Innerhalb des bewilligten Kosten- und Behandlungsplans übernehmen die Krankenkassen gemäß § 27a SGB V mindestens 50 Prozent der Progesteron- und Arzneimittel-Kosten. Zusätzlich gibt es die Förderung der Bundesländer. Erstattet werden nur Progesteron-Präparate, die für die Kinderwunschtherapie offiziell zugelassen sind.

Ab einem positiven Schwangerschaftstest (ca. 4. SSW) übernimmt die Krankenkasse die Kosten für das Progesteron auch bis zur 12. Schwangerschaftswoche zu 100 Prozent. Dies gilt beispielsweise für vaginale Weichkapseln, sofern das Progesteron auch weiterhin ärztlich verordnet wird. Für Kinderwunschtherapie zugelassene Progesteron-Präparate darf der Arzt somit auf dem „rosa“ Kassenrezept weiterverordnen.

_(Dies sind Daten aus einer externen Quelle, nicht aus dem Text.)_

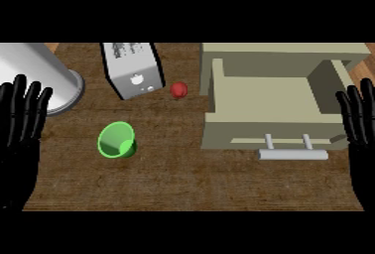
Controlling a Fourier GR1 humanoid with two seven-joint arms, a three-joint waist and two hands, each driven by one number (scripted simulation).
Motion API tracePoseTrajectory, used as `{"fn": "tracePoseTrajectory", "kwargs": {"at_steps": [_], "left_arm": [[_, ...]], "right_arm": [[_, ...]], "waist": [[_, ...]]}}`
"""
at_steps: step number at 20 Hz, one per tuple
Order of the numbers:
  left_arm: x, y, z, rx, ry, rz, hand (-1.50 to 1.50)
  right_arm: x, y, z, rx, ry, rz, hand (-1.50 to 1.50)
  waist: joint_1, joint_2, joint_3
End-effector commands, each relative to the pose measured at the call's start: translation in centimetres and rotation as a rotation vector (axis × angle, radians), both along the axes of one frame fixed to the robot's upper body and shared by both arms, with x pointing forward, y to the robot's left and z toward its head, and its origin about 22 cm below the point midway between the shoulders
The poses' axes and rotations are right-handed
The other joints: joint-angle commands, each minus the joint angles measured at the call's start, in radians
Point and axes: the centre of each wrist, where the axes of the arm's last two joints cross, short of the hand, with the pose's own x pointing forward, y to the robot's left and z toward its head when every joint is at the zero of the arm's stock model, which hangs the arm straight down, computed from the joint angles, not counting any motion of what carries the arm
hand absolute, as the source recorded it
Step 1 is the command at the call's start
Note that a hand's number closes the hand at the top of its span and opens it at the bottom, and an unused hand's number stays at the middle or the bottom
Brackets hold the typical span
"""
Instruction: Pick up the cup, place it into the drawer and close the drawer
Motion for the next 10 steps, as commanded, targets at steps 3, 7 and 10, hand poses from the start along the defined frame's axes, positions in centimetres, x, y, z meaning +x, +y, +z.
{"fn": "tracePoseTrajectory", "kwargs": {"at_steps": [3, 7, 10], "left_arm": [[0.7, -1.3, -0.4, 0.004, -0.001, -0.179, -1.50], [1.6, -1.9, -2.6, -0.188, 0.139, -0.387, -1.50], [2.5, -1.3, -2.1, -0.210, 0.155, -0.409, -1.50]], "right_arm": [[0.1, 1.6, 0.0, 0.000, 0.012, 0.057, -1.50], [0.4, 2.2, -0.4, 0.095, 0.070, 0.192, -1.50], [1.0, 2.0, -0.2, 0.103, 0.085, 0.186, -1.50]], "waist": [[-0.005, 0.004, 0.016], [-0.011, 0.006, 0.016], [-0.004, 0.004, 0.016]]}}
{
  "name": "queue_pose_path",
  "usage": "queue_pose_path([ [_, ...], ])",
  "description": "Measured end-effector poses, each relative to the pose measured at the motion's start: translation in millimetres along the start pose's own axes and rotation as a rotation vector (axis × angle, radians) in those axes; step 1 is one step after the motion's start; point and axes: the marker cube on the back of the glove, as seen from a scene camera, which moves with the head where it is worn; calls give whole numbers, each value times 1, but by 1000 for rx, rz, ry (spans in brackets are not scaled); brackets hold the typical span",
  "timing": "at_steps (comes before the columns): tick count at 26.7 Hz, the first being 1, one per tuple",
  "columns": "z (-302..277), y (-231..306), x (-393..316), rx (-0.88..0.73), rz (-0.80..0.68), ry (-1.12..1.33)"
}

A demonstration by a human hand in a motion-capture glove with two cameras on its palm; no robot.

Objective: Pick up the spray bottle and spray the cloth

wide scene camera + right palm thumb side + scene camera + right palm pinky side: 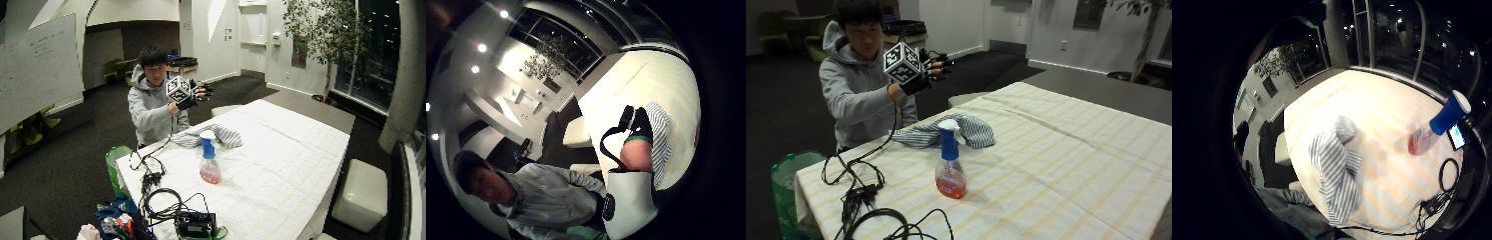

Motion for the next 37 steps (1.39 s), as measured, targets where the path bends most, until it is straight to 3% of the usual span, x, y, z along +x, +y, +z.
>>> queue_pose_path([
  [23,-39,22,133,427,386,-100],
  [37,-15,35,196,461,584,-129],
])
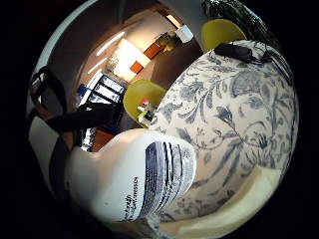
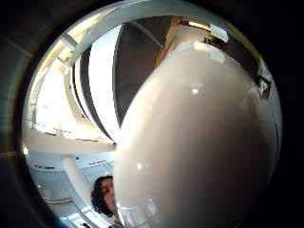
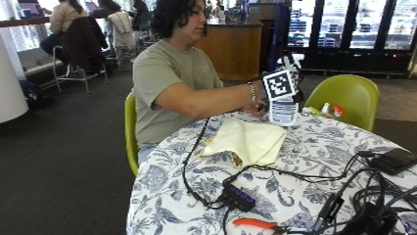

Diese Möglichkeit, Progesteron auf Kassenrezept bis zur 12. SSW verordnet und somit erstattet zu bekommen, gilt ab dem positiven Schwangerschaftstest für alle gesetzlich Krankenversicherten, sofern sie durch eine assistierte Reproduktionstherapie schwanger geworden sind.

Die folgende Abbildung und das zugehörige Dokument zeigen die Kostenübernahme von Progesteron durch die Krankenkasse und ab wann für die Therapie zugelassene Progesteron-Präparate auch für Selbstzahler erstattet werden können.

Erstattung Kosten Kinderwunschbehandlung

Progesteron in der Kinderwunschbehandlung

Für das Gelingen einer künstlichen Befruchtung spielen auch Medikamente und vor allem der Einsatz von Hormonen eine bedeutende Rolle. Eine besondere Funktion hat die Therapie mit dem Gelbkörperhormon (Progesteron). Nachdem bei der Hormonstimulation zunächst die Eizellen mit den sogenannten Gonadotropinen zum optimalen Wachstum angeregt werden, sorgt das Progesteron nach der intensiven Eierstock-Stimulation für den Erhalt der aufgebauten Gebärmutterschleimhaut und damit für die wichtigste Voraussetzung einer Schwangerschaft. Denn nur wenn die Gebärmutterschleimhaut ausreichend aufgebaut ist, kann sich eine befruchtete Eizelle in ihr einnisten.